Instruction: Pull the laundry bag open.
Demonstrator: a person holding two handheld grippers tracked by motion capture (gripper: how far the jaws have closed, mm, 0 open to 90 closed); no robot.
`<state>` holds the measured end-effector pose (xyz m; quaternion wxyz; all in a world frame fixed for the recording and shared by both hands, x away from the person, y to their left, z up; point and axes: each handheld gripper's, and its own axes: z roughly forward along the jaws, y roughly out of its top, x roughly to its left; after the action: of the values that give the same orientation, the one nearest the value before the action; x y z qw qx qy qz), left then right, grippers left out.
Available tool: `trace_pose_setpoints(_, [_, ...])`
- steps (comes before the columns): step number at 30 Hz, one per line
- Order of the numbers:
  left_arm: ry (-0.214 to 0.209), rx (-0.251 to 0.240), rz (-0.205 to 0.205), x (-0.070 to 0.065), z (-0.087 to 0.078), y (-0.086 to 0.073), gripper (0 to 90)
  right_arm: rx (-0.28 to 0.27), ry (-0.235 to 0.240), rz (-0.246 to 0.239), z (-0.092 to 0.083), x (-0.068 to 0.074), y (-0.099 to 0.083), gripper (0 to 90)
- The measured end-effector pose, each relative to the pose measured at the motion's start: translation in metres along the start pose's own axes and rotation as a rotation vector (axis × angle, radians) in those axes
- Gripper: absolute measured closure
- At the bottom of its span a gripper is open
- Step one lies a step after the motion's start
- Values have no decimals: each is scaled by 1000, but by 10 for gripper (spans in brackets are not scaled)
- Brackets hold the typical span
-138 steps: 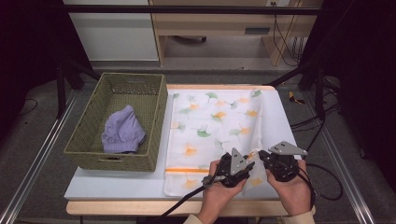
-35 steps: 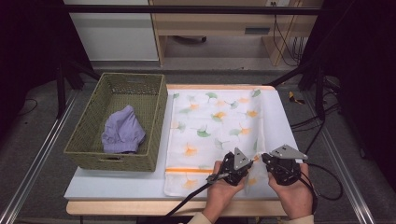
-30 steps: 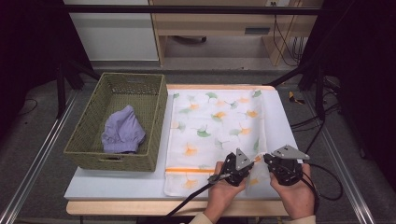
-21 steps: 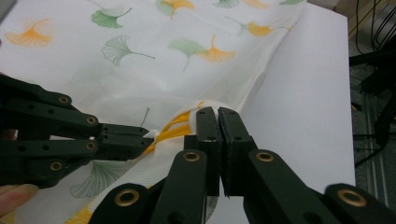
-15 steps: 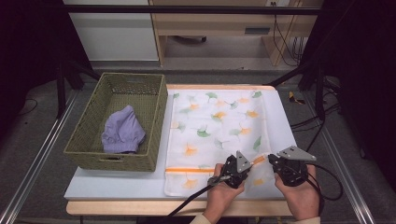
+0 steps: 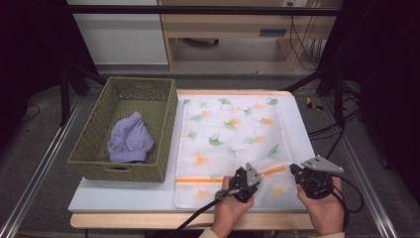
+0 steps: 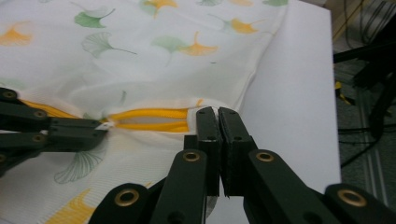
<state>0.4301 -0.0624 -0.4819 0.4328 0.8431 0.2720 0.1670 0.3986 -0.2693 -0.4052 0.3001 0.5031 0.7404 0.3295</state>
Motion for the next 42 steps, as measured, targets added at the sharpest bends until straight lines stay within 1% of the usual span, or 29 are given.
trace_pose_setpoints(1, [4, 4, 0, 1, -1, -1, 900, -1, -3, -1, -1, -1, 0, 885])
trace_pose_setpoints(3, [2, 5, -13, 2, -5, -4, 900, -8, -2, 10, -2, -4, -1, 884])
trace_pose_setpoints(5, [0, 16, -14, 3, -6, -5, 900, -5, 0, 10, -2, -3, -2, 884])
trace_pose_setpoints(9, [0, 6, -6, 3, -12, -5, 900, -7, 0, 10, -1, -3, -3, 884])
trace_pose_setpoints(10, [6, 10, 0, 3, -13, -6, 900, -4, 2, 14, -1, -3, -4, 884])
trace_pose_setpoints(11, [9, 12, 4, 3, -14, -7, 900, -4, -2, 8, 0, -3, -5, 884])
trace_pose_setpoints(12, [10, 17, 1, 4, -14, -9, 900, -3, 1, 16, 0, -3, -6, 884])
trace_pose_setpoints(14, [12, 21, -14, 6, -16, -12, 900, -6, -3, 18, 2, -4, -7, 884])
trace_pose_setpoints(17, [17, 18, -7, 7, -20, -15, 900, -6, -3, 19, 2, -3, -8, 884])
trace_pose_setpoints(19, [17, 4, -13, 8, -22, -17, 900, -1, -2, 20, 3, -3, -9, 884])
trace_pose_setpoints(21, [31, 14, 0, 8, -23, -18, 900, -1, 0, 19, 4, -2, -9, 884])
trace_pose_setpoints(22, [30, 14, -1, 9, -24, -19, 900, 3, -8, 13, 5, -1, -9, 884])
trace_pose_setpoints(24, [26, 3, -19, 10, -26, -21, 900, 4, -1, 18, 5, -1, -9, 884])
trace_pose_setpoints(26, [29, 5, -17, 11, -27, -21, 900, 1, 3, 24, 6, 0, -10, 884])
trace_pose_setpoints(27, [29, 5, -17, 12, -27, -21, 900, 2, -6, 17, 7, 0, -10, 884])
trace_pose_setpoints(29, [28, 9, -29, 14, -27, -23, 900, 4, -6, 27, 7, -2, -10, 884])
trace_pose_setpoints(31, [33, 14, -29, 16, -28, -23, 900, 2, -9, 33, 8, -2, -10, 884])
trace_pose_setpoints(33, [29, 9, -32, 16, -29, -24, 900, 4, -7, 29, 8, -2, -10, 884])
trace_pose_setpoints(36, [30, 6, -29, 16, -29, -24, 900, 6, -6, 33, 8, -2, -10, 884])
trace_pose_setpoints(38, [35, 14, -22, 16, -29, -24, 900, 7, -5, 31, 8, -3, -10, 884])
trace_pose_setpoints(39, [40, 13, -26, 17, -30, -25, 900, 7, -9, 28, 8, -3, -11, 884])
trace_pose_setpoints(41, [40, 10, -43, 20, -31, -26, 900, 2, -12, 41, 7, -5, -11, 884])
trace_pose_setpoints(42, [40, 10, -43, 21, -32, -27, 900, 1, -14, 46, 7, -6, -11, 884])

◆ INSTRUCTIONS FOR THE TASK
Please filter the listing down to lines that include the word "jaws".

◆ EXERCISE ANSWER
Demonstrator: a person holding two handheld grippers tracked by motion capture (gripper: how far the jaws have closed, mm, 0 open to 90 closed); no robot.
`<state>` holds the measured end-effector pose (xyz m; quaternion wxyz; all in a world frame fixed for the recording and shared by both hands, x away from the person, y to their left, z up; point and axes: each handheld gripper's, and its own axes: z roughly forward along the jaws, y roughly out of its top, x roughly to its left; after the action: of the values that give the same orientation, the one nearest the value before the action; x y z qw qx qy qz), left then right, grippers left out.

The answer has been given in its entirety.